Crown estate or community estate?

The Crown Estate Commissioners, and the role they play in relation to Scotland’s seabed and foreshore in particular, has been under the spotlight of late. Both in Holyrood and at Westminster, questions have been raised as to why the management of our crown estate is not directly answerable to the Scottish Parliament and providing more direct benefit to the communities most affected by it.  Communities like Glenelg for instance

As the narrowest stretch of water between Skye and the mainland, Kyle Rhea is already a seaway with history, but the power of its tides could soon write another multi-million pound chapter.
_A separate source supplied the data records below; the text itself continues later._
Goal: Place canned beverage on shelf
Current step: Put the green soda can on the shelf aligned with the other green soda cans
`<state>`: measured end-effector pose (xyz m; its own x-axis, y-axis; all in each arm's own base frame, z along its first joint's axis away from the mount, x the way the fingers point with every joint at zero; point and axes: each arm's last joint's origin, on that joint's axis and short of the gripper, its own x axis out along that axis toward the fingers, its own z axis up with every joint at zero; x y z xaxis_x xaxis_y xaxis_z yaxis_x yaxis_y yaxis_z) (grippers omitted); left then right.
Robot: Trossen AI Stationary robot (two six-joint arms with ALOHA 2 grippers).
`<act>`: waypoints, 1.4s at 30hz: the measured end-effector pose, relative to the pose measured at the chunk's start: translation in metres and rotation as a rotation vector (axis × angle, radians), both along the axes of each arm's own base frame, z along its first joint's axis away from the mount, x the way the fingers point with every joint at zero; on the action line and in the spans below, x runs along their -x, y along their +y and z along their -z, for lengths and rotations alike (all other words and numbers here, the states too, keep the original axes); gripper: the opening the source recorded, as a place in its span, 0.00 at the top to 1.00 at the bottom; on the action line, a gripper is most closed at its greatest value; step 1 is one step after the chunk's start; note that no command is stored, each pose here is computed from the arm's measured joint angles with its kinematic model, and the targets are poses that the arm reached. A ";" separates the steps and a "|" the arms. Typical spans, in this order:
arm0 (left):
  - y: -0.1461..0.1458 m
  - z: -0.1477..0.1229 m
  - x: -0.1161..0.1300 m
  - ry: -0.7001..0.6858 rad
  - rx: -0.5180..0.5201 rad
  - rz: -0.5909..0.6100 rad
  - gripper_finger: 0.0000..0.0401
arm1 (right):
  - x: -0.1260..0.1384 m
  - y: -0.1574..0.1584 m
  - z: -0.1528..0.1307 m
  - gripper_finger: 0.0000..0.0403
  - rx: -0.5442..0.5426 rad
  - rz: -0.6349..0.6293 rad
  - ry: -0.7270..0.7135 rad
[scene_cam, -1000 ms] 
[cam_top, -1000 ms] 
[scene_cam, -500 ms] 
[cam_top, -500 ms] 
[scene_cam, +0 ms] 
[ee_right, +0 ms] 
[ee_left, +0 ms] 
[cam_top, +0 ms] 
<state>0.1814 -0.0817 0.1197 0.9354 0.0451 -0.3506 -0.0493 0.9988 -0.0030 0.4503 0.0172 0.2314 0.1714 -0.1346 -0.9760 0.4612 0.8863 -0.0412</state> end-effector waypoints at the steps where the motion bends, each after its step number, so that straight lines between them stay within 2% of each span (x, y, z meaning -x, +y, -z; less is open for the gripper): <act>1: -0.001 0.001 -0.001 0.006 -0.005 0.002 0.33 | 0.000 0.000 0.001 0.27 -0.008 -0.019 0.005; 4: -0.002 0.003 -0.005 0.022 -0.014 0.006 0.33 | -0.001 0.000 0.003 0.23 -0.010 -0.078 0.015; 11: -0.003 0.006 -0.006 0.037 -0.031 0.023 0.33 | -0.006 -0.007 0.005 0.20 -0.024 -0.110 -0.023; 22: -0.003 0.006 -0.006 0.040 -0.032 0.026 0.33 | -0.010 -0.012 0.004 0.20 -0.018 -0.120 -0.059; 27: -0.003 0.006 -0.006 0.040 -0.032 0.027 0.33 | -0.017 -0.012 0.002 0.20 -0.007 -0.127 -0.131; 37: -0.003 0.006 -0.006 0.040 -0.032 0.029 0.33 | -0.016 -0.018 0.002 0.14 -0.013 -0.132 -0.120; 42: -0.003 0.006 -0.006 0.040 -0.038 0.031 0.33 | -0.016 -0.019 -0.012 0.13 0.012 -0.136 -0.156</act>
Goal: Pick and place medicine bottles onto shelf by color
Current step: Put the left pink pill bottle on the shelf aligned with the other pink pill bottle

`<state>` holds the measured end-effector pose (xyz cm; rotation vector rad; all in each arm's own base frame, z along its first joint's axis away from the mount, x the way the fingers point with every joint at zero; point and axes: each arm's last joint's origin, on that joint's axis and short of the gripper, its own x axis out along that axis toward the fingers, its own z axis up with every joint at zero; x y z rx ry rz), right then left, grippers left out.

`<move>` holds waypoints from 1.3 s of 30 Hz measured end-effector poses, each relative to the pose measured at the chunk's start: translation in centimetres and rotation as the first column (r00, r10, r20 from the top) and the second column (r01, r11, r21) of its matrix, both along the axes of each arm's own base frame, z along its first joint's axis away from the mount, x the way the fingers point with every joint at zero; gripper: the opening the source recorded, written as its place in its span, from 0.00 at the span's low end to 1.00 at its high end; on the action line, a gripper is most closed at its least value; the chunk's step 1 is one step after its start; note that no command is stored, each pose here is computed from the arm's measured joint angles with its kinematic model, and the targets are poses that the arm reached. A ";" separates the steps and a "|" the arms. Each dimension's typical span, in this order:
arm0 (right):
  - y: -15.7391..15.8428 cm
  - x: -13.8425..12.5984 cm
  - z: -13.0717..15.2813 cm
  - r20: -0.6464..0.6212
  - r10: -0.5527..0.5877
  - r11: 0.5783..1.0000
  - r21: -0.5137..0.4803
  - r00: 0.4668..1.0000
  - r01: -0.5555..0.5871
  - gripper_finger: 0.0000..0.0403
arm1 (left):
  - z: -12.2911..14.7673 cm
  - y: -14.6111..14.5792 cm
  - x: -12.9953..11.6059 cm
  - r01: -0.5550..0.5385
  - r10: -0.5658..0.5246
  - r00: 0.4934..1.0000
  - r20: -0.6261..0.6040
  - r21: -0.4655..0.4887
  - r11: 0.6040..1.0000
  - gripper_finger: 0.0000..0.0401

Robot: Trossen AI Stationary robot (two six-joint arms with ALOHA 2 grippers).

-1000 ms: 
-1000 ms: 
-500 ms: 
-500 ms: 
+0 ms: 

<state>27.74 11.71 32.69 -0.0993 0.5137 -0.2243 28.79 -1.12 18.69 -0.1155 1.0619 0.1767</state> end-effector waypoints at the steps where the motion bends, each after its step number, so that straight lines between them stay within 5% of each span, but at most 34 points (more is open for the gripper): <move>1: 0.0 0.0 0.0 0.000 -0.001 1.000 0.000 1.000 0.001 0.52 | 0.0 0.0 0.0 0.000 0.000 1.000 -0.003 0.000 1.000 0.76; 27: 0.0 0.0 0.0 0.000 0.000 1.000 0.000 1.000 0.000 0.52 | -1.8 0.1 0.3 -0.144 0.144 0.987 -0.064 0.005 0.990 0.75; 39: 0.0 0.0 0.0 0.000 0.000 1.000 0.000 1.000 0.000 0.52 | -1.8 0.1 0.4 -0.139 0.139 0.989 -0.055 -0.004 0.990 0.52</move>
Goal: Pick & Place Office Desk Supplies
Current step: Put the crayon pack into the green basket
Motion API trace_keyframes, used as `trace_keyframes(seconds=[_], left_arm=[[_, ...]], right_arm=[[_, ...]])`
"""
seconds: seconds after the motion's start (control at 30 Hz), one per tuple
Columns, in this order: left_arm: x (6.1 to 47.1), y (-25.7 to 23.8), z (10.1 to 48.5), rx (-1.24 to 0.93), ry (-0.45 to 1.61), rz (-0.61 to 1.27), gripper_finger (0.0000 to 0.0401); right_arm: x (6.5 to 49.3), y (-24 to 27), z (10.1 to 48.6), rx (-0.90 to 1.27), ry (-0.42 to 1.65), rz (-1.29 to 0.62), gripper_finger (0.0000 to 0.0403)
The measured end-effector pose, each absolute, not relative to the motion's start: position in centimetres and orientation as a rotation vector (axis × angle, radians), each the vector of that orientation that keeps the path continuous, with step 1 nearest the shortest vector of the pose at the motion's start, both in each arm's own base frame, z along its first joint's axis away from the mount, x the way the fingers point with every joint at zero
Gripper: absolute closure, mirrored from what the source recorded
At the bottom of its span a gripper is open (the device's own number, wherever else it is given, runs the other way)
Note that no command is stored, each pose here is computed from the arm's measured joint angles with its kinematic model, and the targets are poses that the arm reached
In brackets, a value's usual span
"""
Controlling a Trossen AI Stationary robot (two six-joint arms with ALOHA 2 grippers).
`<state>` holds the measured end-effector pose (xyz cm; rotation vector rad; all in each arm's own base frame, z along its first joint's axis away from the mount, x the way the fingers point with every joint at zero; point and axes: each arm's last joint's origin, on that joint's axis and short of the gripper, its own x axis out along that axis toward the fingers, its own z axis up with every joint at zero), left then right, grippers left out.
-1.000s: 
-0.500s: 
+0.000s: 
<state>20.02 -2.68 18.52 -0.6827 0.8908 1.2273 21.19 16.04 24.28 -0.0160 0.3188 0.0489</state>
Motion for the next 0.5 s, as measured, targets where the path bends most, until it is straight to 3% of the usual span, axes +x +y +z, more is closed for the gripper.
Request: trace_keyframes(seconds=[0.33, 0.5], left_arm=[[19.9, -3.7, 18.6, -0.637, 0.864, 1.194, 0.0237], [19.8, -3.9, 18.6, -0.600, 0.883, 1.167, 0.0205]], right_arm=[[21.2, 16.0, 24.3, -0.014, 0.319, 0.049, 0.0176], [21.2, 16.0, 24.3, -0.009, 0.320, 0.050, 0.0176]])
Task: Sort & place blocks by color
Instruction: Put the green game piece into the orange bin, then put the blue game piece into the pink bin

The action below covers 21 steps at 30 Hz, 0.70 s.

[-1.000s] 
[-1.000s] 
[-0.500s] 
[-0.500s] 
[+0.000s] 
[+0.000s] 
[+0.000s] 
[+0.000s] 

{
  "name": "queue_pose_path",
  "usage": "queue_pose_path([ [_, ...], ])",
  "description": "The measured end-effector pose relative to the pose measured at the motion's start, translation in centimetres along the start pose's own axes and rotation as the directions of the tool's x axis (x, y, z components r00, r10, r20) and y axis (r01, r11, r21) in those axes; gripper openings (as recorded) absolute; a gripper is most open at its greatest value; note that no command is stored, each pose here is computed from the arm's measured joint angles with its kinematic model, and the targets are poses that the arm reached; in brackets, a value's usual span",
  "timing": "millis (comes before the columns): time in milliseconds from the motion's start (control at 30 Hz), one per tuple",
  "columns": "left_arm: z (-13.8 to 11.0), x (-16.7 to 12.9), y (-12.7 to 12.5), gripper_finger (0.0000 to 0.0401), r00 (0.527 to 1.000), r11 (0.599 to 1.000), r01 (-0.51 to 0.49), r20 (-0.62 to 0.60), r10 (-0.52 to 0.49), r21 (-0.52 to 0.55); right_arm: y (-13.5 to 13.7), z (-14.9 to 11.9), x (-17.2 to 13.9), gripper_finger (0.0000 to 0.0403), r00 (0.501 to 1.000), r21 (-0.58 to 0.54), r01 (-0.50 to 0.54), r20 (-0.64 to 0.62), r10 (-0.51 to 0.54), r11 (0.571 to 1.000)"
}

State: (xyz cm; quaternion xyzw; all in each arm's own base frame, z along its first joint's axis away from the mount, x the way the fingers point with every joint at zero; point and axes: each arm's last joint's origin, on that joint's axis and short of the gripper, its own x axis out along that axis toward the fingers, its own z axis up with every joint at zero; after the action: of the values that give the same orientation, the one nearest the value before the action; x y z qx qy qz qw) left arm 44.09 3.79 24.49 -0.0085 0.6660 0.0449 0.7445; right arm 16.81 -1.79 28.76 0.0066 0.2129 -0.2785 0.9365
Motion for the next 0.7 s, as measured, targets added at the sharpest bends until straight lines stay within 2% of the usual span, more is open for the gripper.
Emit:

A provisional agreement has been struck that would give a marine energy company access to the seabed to install a £40 million four-turbine tidal farm in Kyle Rhea, the first off the coast of Skye. It would be capable of providing power to 8000 homes.

The turbines are of similar design to the one that has been standing in the mouth of Northern Ireland’s Strangford Lough since 2008. They resemble an upside-down wind turbine – with the blades beneath the water but the towers rising more than 40ft above the surface. More than one company is interested in trying to harness Kyle Rhea’s tides which can run at up to nine knots, with one pursuing a development to the south which would be completely underwater. But it was Bristol-based Marine Current Turbines Ltd (MCT), which announced yesterday that it had now finalised an “Agreement for Lease” from the Crown Estate Commissioners in respect of the seabed.

The firm, which installed the Strangford Lough turbine, is aiming to have the Kyle Rhea tidal farm running by 2014. To do that it expects to submit a planning application to Marine Scotland in early 2012, once the project’s baseline surveys and impact assessments have been completed.

Martin Wright, MCT’s chief executive, said securing the Crown Estate Commissioners’ approval was a vital part of the process to deliver the development. Local reaction was generally supportive.

However John Angus MacLean, joint chairman of the Glenelg and Arnisdale Community Council and a director of the Glenelg Development Trust, said that while he was in favour of harnessing the power of the tides, he was disappointed in the way it would be delivered.  “We as a community have been trying to negotiate for some time that we could have the rights to this. We wanted something like the Norwegian model where the local communities have the rights to development. But because of the way the Crown Estate behaves in leasing the seabed to these companies, we can’t do that. So it will be the same as the Hydro and everything else in the Highlands, big companies will come in and rip the asset off.”